WHAT YOU SHOULD DO:
Those lines of the data that hold the word "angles" are to be copied out.

DATASET EXTRACT:
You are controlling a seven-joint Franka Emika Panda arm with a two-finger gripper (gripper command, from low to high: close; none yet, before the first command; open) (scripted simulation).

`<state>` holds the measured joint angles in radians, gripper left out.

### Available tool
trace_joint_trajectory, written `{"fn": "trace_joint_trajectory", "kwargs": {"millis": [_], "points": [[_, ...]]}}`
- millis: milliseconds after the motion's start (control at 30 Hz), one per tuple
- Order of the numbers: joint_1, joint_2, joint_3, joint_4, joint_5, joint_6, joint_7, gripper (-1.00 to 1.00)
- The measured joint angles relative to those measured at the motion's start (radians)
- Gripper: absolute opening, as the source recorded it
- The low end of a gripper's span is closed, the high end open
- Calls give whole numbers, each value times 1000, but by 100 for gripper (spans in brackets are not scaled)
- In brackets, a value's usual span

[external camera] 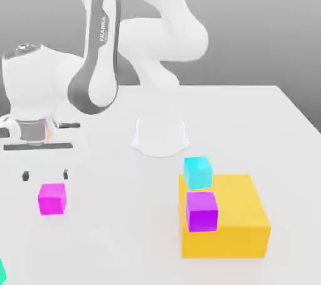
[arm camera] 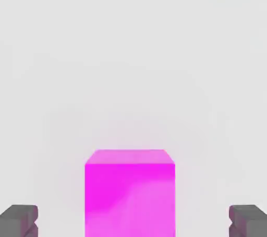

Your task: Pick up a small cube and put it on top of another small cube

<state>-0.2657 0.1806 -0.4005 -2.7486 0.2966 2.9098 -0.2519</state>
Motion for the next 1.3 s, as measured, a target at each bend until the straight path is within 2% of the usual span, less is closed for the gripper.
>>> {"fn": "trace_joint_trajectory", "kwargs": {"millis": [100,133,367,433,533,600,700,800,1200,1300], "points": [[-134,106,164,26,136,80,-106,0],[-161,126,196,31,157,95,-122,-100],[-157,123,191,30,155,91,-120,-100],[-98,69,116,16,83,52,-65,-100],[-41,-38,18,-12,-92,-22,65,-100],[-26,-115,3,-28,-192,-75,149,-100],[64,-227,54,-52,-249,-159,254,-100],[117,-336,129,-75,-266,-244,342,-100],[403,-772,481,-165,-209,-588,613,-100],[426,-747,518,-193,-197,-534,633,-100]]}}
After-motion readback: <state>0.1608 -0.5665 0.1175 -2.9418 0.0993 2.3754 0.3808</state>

SOLUTION FOR THIS EXERCISE:
`<state>` holds the measured joint angles in radians, gripper left out.
- The measured joint angles relative to those measured at the motion's start (radians)

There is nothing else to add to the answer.